--- EXERCISE OBJECTIVE ---
Beginning at the top of the data below, write out every line exactly until you reach the line with "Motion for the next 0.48", and include that line.

[Dataset entries]
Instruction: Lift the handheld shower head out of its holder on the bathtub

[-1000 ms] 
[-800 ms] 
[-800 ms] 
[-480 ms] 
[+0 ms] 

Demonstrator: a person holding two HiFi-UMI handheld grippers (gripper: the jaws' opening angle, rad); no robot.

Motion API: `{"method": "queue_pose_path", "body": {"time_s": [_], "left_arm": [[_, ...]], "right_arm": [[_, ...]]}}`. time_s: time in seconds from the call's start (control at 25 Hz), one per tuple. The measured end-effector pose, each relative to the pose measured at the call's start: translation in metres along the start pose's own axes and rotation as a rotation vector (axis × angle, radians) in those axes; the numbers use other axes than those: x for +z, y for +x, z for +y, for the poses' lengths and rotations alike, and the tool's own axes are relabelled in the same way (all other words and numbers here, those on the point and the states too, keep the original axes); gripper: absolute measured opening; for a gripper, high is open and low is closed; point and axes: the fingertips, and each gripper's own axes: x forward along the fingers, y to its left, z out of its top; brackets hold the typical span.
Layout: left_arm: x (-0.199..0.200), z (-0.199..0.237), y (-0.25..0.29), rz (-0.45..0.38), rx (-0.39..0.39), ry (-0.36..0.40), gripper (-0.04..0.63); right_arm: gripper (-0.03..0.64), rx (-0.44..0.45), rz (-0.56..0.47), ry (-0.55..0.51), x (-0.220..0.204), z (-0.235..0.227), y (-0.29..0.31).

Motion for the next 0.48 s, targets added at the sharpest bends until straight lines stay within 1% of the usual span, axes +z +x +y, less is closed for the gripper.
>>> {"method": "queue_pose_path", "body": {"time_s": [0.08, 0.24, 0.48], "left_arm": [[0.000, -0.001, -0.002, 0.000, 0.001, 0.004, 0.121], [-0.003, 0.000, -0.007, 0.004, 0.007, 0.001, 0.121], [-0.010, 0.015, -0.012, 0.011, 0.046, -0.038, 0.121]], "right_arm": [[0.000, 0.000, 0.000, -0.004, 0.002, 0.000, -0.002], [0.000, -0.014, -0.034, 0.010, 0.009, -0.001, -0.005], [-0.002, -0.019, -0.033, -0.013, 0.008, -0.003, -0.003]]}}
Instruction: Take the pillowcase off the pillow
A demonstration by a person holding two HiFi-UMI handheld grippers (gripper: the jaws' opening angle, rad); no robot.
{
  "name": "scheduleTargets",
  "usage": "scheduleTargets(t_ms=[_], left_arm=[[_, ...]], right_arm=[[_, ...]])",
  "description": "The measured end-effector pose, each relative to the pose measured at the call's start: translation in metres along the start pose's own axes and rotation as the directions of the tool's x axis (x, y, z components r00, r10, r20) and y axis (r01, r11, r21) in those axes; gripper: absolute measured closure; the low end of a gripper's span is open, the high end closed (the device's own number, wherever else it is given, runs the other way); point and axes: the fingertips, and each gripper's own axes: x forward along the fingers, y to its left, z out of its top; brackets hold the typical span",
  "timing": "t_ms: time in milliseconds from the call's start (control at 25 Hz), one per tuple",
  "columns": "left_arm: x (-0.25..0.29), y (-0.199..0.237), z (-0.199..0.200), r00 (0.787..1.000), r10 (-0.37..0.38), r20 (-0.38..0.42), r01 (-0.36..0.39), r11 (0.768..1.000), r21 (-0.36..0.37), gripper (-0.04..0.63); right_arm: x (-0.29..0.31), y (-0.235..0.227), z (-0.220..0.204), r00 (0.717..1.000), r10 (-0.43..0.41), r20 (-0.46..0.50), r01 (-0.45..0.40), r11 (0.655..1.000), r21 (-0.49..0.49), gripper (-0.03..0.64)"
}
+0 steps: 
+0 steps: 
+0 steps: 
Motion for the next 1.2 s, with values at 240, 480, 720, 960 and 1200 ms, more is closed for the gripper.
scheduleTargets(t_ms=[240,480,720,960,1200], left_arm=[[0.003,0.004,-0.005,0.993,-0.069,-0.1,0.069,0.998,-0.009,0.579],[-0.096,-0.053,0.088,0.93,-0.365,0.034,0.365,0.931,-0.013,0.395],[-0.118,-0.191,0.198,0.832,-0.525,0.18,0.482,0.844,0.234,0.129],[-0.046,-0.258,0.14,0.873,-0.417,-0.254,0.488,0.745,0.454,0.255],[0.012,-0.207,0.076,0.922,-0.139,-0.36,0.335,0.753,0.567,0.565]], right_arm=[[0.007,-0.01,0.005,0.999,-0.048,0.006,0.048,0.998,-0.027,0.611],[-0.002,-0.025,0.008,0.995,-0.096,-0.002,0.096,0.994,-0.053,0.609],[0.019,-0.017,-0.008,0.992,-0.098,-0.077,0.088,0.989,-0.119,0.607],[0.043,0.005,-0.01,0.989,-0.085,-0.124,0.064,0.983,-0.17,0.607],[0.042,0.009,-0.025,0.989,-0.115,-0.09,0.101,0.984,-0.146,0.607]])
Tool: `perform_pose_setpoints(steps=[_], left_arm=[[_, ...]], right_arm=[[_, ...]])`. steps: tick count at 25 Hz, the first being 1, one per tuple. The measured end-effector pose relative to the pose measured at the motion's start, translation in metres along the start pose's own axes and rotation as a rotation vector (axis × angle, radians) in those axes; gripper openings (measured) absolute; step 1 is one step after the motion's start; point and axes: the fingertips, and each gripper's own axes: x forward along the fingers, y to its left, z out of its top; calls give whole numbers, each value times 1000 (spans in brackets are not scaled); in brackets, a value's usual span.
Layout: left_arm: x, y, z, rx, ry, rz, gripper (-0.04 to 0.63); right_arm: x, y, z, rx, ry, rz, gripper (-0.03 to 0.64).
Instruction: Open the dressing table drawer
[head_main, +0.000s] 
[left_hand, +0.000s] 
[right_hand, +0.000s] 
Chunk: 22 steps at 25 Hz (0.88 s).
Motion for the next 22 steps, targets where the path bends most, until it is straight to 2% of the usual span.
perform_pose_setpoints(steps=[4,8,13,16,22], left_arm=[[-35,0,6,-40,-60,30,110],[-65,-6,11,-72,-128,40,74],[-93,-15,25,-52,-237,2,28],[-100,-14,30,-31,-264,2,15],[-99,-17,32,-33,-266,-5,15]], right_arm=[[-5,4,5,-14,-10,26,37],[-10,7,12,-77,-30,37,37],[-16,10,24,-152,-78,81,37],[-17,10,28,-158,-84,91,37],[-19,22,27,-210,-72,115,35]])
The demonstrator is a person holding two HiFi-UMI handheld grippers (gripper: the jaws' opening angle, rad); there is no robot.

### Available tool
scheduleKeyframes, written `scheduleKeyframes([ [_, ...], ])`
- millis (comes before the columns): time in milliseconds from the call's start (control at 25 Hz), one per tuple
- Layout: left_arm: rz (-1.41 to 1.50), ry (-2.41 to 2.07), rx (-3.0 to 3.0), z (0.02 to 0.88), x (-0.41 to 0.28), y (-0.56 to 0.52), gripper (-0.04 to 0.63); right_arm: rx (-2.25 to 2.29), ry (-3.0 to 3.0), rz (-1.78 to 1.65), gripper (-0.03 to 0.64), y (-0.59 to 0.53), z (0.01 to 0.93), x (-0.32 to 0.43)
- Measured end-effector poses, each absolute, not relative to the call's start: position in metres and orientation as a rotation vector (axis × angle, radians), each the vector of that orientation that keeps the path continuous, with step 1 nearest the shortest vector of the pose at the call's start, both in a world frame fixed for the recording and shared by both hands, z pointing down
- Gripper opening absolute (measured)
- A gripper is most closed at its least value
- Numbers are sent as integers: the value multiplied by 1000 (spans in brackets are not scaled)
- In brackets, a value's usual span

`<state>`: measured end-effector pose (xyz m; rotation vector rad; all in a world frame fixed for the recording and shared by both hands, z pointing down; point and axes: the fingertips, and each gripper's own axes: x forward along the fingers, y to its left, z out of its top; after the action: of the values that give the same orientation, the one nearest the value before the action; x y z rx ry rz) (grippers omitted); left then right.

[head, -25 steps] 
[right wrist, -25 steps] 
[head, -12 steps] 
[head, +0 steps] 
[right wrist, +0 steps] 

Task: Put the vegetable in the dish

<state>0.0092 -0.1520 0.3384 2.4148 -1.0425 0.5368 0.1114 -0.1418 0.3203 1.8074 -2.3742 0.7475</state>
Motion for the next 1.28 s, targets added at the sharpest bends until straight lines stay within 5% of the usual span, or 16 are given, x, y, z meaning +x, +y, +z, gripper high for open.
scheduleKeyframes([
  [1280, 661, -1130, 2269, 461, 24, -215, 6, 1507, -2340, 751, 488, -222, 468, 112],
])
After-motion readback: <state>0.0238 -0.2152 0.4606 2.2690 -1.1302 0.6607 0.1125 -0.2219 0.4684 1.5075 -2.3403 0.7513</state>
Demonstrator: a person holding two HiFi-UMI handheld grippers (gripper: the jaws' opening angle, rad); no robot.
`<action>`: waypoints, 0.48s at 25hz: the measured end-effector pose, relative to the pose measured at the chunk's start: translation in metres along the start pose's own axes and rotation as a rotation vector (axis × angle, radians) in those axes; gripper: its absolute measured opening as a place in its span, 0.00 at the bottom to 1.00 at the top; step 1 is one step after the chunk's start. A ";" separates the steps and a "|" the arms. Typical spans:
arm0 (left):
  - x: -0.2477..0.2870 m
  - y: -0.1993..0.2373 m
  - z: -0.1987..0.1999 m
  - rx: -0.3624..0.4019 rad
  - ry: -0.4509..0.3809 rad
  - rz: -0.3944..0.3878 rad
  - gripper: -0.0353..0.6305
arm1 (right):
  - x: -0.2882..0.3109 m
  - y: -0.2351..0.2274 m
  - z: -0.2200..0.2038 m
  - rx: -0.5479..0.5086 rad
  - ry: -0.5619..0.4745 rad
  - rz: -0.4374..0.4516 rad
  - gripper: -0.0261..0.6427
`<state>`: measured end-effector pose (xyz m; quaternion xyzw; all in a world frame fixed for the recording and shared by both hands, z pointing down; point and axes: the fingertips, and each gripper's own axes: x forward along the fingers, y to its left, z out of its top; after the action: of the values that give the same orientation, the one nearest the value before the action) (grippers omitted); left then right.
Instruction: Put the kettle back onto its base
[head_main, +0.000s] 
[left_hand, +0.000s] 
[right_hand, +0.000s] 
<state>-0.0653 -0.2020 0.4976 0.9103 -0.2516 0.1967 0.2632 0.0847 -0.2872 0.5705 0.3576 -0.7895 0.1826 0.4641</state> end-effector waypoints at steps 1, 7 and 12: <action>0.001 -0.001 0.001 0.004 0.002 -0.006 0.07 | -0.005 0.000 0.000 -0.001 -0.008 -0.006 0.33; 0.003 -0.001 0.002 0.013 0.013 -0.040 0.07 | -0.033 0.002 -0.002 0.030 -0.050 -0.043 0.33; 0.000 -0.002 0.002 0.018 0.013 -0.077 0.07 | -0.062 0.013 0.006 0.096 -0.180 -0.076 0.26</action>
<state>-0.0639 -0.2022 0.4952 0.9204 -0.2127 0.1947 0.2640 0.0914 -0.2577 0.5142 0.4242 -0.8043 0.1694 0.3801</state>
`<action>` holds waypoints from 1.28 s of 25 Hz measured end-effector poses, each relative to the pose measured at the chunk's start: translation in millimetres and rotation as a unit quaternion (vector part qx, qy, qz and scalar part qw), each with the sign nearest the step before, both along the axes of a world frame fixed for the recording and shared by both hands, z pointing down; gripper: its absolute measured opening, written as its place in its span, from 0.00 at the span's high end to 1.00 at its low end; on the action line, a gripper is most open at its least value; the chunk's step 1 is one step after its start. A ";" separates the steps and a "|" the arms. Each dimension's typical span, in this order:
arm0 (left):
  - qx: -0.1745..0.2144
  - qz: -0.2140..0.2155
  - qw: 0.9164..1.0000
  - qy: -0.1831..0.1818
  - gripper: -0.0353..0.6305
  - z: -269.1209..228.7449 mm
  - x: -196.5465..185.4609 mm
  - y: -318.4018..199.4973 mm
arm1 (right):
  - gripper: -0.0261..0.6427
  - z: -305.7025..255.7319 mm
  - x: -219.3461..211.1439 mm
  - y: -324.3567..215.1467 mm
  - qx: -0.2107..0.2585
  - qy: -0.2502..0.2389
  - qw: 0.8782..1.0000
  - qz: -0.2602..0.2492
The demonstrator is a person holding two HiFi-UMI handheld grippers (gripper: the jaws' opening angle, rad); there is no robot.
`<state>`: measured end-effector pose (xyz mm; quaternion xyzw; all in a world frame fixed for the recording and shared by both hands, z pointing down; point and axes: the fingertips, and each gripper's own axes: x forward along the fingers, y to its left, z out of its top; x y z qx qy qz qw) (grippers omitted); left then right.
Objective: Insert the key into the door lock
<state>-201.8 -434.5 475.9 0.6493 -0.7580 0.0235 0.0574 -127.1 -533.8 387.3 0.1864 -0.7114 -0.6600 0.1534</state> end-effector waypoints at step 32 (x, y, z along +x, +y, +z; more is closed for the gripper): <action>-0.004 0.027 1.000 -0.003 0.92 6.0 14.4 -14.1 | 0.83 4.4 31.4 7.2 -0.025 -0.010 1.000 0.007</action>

--- ANSWER BELOW ---
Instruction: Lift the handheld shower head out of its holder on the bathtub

[-1000 ms] 
[-800 ms] 
[-800 ms] 
[-480 ms] 
[+0 ms] 

Demonstrator: a person holding two HiFi-UMI handheld grippers (gripper: the jaws' opening angle, rad); no robot.

Motion API: `{"method": "queue_pose_path", "body": {"time_s": [_], "left_arm": [[_, ...]], "right_arm": [[_, ...]]}}`. time_s: time in seconds from the call's start (control at 25 Hz), one per tuple. The measured end-effector pose, each relative to the pose measured at the call's start: translation in metres along the start pose's own axes and rotation as a rotation vector (axis × angle, radians) in those axes; the numbers use other axes than those: x for +z, y for +x, z for +y, for the poses' lengths and rotations alike, and the tool's own axes are relabelled in the same way (all other words and numbers here, those on the point and the states too, keep the original axes); gripper: absolute measured opening; for a gripper, high is open and low is closed; point and axes: the fingertips, and each gripper's own axes: x forward along the fingers, y to its left, z out of its top; brackets hold the typical span.
Layout: left_arm: x (-0.199..0.200), z (-0.199..0.237), y (-0.25..0.29), rz (-0.45..0.38), rx (-0.39..0.39), ry (-0.36..0.40), gripper (-0.04..0.63); right_arm: gripper (-0.03..0.64), rx (-0.44..0.45), rz (-0.56..0.47), ry (-0.55..0.51), x (-0.220..0.204), z (-0.235..0.227), y (-0.29..0.31).

Motion for the next 0.48 s, targets added at the sharpest bends until straight lines stay within 1% of the usual span, axes +z +x +y, less is closed for the gripper.

With this, the answer is done.